I felt an influence in this movie that I've never felt before in your work, and that's David Lynch. Those two guys in the beginning, the killers on a road trip, these forces of destruction with their aimless, pissed-off dialogue -- those guys come right out of a Lynch movie.

I knew you were going to say that. Well, I don't think David can be an influence on me, because as Nabokov said about Joyce, I was already who I was before I encountered him. But I can see where that comes from. Those guys, plus when you're talking about exploring the violent underside of an American small town, well, that's "Blue Velvet" territory. It's a legitimate comparison.
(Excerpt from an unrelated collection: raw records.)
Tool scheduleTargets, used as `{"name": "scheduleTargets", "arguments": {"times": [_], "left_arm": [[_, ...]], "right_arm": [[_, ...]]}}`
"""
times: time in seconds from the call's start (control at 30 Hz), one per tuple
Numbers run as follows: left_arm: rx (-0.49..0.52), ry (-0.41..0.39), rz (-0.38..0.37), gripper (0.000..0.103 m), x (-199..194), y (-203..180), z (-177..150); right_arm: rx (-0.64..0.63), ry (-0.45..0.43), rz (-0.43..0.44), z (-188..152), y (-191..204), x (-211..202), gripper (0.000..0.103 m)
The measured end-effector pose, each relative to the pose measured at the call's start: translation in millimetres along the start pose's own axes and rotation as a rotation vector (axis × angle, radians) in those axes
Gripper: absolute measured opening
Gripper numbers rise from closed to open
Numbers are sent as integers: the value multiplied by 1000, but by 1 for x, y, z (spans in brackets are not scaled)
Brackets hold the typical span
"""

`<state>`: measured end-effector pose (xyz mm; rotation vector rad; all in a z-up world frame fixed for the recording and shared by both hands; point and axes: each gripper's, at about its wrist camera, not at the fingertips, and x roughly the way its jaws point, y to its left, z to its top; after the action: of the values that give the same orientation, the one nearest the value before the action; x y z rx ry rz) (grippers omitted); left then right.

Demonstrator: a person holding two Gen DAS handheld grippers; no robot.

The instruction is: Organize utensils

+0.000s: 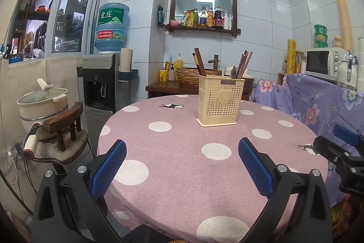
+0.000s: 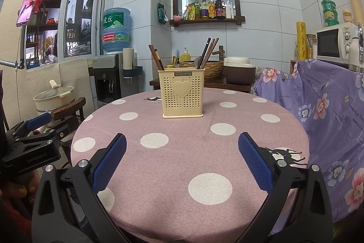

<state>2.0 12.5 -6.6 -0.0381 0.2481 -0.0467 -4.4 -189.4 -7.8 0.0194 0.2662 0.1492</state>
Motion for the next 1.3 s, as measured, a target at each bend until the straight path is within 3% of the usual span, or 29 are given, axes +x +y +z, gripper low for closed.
{"name": "scheduleTargets", "arguments": {"times": [1.3], "left_arm": [[4, 18, 4, 98, 3, 1, -5]], "right_arm": [[5, 11, 6, 0, 2, 0, 97]]}}
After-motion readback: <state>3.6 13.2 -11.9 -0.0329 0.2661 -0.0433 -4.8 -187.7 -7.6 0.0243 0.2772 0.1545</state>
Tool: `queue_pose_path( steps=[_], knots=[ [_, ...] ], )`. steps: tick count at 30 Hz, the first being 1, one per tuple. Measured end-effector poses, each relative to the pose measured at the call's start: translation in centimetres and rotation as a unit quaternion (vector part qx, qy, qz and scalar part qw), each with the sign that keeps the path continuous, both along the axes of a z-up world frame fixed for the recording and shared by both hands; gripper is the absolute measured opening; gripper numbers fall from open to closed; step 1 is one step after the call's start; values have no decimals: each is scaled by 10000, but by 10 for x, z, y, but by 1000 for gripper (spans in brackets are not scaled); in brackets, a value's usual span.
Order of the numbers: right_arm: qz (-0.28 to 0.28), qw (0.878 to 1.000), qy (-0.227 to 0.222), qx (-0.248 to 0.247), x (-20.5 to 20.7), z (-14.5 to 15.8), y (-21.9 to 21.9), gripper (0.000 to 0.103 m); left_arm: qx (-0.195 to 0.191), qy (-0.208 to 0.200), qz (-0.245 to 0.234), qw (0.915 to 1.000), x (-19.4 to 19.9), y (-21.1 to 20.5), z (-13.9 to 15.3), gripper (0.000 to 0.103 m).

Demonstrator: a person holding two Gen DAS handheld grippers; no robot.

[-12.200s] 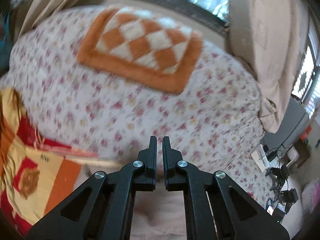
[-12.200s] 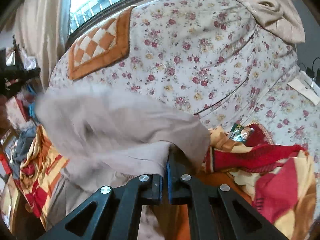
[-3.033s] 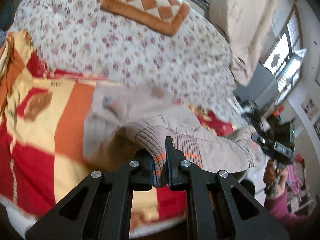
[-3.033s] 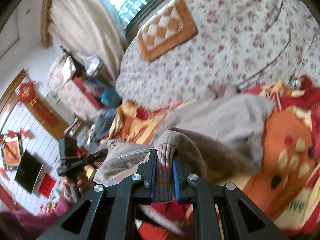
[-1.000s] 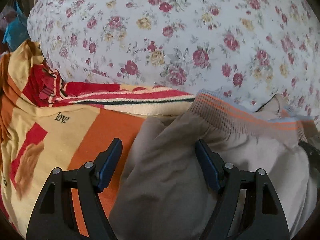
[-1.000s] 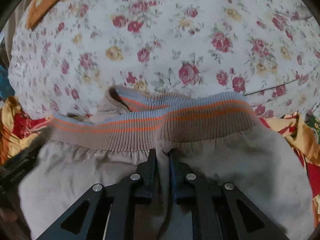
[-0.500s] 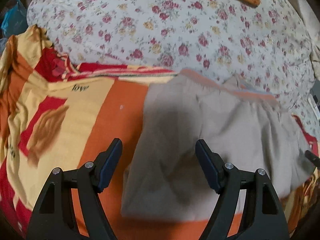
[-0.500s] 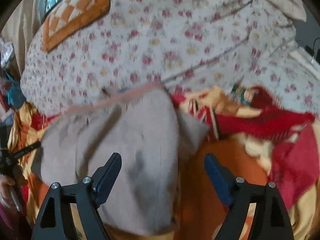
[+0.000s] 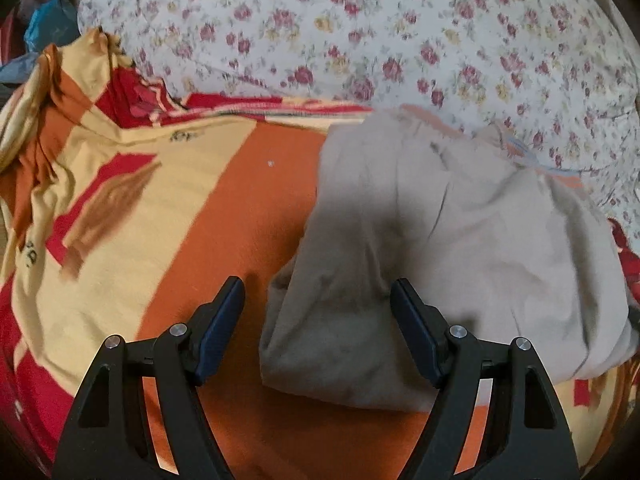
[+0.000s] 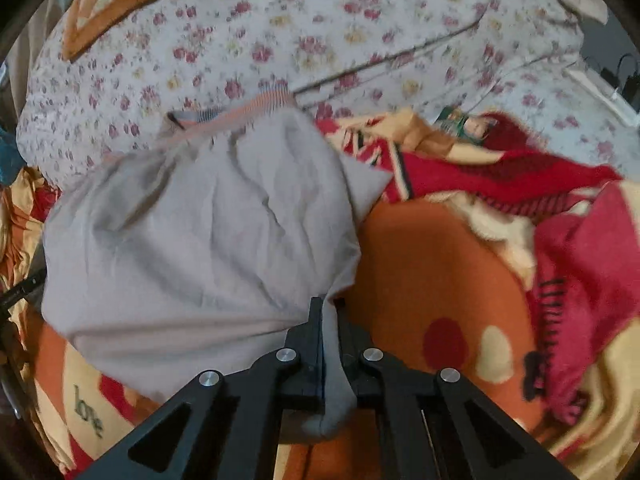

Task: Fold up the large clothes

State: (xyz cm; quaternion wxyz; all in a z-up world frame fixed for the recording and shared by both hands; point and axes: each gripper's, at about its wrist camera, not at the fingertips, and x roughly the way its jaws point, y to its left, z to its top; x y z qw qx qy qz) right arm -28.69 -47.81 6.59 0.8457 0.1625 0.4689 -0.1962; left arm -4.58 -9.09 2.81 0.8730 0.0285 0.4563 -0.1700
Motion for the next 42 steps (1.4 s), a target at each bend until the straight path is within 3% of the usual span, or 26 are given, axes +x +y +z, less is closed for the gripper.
queue_pose_path(
  steps=[3,5,7,9,15,20,25,30,36,42],
  knots=[
    [-331,9986,-94,-398,-7,30,7,13,-58,-92,95,9999,-1,4,7,76],
    [-203,9983,-413,-368,-7,51,19,19,-93,-114,133,9998,0,3,10,76],
    [213,9973,-703,-54,4,64,42,46,-80,-151,171,9997,1,1,10,76],
    [636,9947,-794,173,19,65,64,52,-25,-184,178,9997,1,-1,9,76],
    [1570,9853,-679,-23,85,43,137,52,172,-174,149,9996,5,-4,1,76],
    [1670,9848,-449,-160,128,12,155,51,255,-166,90,9995,6,-7,-2,76],
    [1587,9873,-102,-7,143,-25,155,47,343,-149,49,9993,7,-10,-5,76],
    [1573,9875,-50,130,138,-15,151,47,343,-142,57,9993,7,-11,-5,76],
    [1455,9886,-364,144,127,11,149,47,343,-148,66,9993,7,-11,-6,76],
    [1413,9886,-502,103,146,18,154,47,350,-154,64,9992,7,-11,-5,76]
  ],
)
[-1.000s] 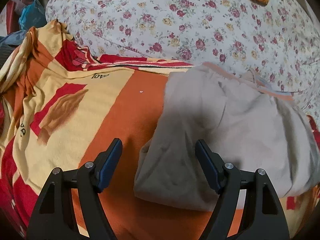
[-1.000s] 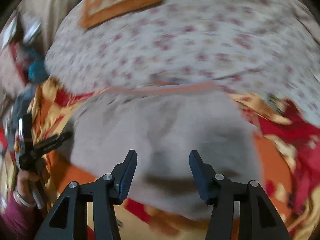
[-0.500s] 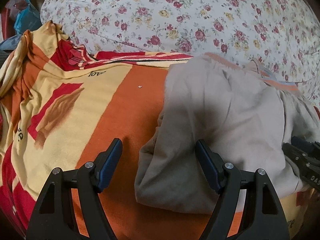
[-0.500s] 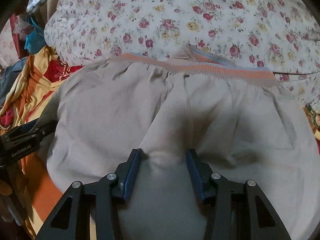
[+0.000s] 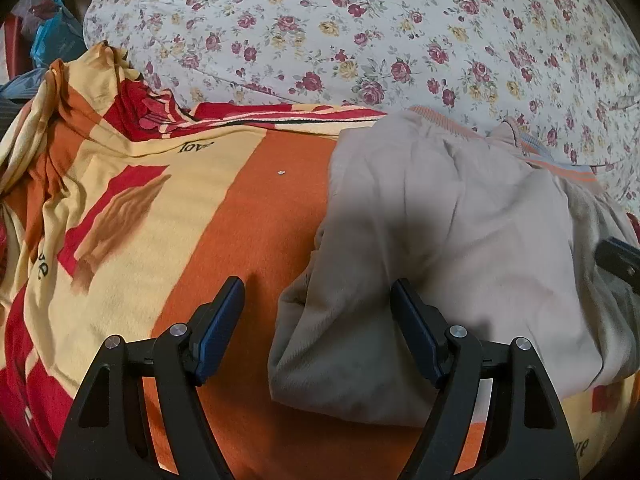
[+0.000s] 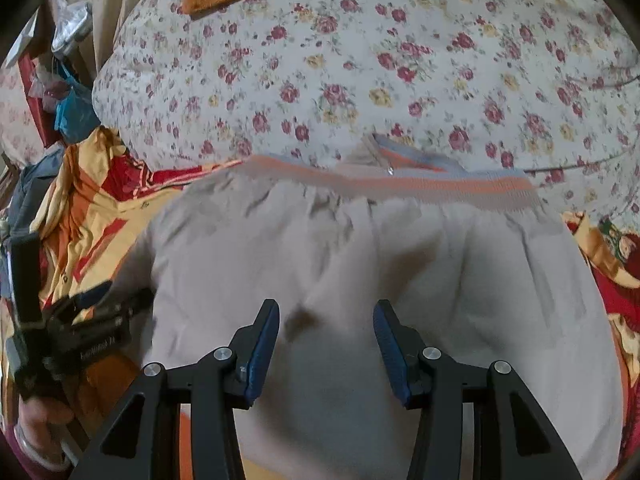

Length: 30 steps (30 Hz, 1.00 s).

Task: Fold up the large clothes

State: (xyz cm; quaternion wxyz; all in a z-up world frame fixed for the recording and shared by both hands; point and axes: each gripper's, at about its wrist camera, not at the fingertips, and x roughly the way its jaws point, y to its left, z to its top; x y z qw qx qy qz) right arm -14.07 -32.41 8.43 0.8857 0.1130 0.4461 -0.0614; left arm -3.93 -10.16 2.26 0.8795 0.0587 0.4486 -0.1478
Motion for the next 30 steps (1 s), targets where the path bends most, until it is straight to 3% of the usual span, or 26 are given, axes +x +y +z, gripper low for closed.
queue_pose_path(
  steps=[10,14,21,24,27,30],
  knots=[
    [-152,9992,366,30,35,-43,-2,48,92,-31,-35,9999,-2,-2,1,76],
    [-88,9992,384,-109,35,-44,1,48,118,-40,-44,9999,-2,-3,0,76],
    [-119,9992,369,75,25,-32,-1,48,30,31,-27,10000,0,-3,-1,76],
    [-104,9994,275,190,18,-26,-1,49,-196,210,-31,9996,2,0,-2,76],
    [-155,9986,339,367,15,-31,-6,62,-673,607,15,9959,11,8,-3,76],
    [-165,9980,377,477,12,-35,-10,62,-1114,820,19,9904,19,14,-1,77]
  ],
)
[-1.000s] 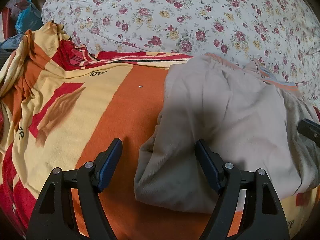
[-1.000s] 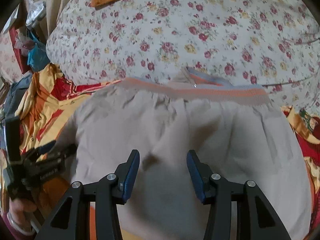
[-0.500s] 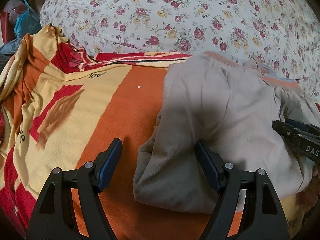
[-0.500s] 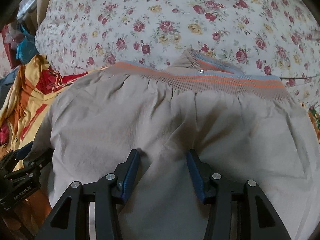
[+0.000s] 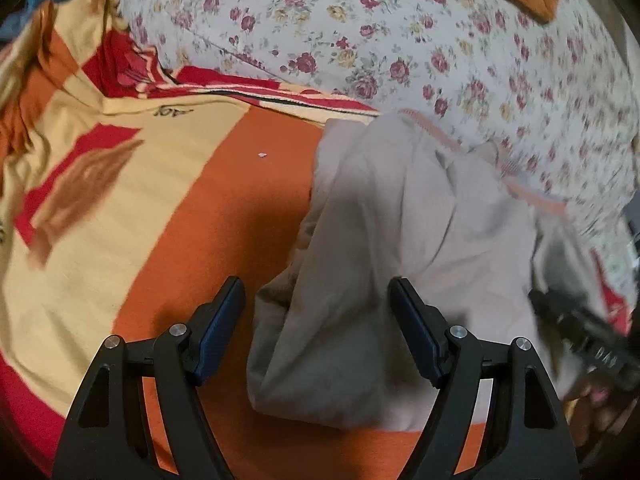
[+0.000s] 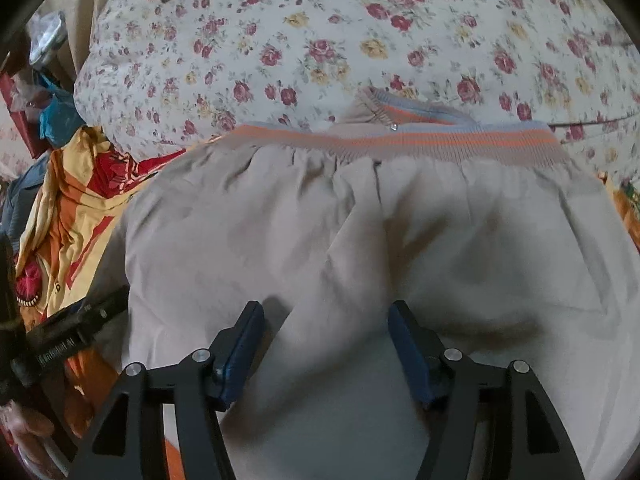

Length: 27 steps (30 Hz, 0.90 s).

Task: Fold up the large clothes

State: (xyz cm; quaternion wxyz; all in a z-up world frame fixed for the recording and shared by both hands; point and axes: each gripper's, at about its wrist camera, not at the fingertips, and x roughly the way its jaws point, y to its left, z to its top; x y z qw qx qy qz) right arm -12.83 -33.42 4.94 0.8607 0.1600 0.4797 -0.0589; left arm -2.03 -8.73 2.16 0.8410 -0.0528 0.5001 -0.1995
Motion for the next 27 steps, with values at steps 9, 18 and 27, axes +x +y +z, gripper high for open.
queue_pose_path(
  steps=[9,18,27],
  knots=[
    [68,9996,-120,259,-27,15,-19,63,-265,159,125,9994,29,3,4,81],
    [9,9994,-256,231,-61,32,-48,64,-120,649,-147,9977,60,-19,-4,89],
    [-175,9991,-319,199,-106,38,-78,69,-924,679,-1,9934,61,-4,20,89]
  ],
)
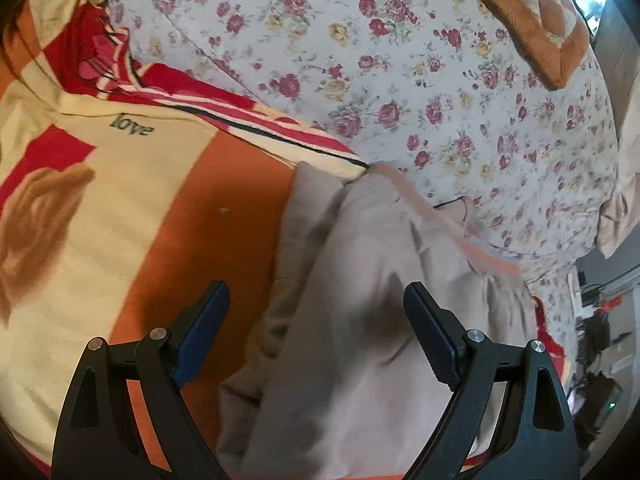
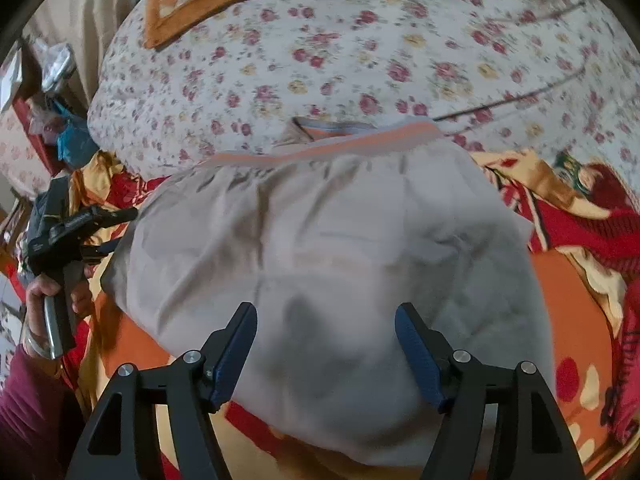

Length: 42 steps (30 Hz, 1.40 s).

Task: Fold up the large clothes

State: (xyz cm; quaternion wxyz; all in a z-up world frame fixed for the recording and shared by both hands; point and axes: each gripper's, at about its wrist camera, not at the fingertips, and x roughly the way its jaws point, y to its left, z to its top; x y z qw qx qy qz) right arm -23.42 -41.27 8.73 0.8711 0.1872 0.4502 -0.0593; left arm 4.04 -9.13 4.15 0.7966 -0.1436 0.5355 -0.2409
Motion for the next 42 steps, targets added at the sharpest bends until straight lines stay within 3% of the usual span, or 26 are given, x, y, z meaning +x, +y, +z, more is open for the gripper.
queue_pose_path(
  steps=[4,7,14,17,18,19,20,23,28,32,34,39,42],
  knots=[
    [-129,9994,-79,302,1,-4,-8,69,184,437,-208,9987,11,-18,-24,94],
    [23,9993,-142,355,2,-3,-1,69,73,328,-347,9988,9,-20,-27,102],
    [385,9989,-258,-114,36,-1,17,69,174,120,-710,9972,10,-28,-31,102],
    [550,9973,-289,-386,58,-3,25,52,158,167,-889,9958,12,-30,-32,102],
    [584,9971,-244,-433,65,-7,26,49,173,142,-967,9951,11,-33,-32,98],
    [580,9970,-186,-487,72,-11,26,49,168,94,-1054,9942,9,-35,-31,80],
    [560,9971,-97,-502,78,-19,25,49,61,131,-1126,9935,8,-36,-31,70],
    [504,9979,106,-385,84,-34,21,49,-111,210,-1040,9943,8,-35,-32,55],
    [415,9987,-225,-199,75,-20,12,49,-83,102,-920,9957,2,-37,-19,28],
    [523,9976,259,-370,88,-51,13,49,96,-140,-996,9949,-12,-53,13,24],
    [570,9973,237,-393,89,-47,13,49,105,-301,-1139,9930,-24,-69,39,22],
    [308,9986,31,435,65,-23,-21,49,118,-794,-1686,9824,-70,-131,100,17],
    [-46,9962,2,875,40,-15,-56,51,160,-990,-2144,9716,-108,-186,119,11]
  ],
)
When I look at your writer-director films of the '70s and then at your more recent films -- "Naked Lunch" or "Crash" or "Spider" -- it's hard to avoid feeling that you've changed. The later films are sadder, subtler, maybe not as grotesque, not quite as angry.

Well, I've gotten older. I was just discussing that with Brian De Palma, who I saw the other day. We were wondering if it was possible to make your best films when you're older, and we both agreed that we certainly hope so.

We seem to have all these young filmmakers who made one or two exciting films and are now in danger of burning out or becoming hacks: P.T. Anderson, Darren Aronofsky, Christopher Nolan, David O. Russell. As a critic and fan, this concerns me; artists aren't being given time to become who they really are.

Hollywood can be seductive, and it's like what James Joyce said about Ireland: Hollywood eats its young. I had that happen. That happened to me: People would see that I had something interesting and different, and they came calling. But they want you to divest yourself of the things that made you unique and different and interesting. They want you to be Cronenberg without any Cronenberg-ness.

"The History of Violence" opens Sept. 23 in New York, Los Angeles and other major cities, and Sept. 30 nationwide.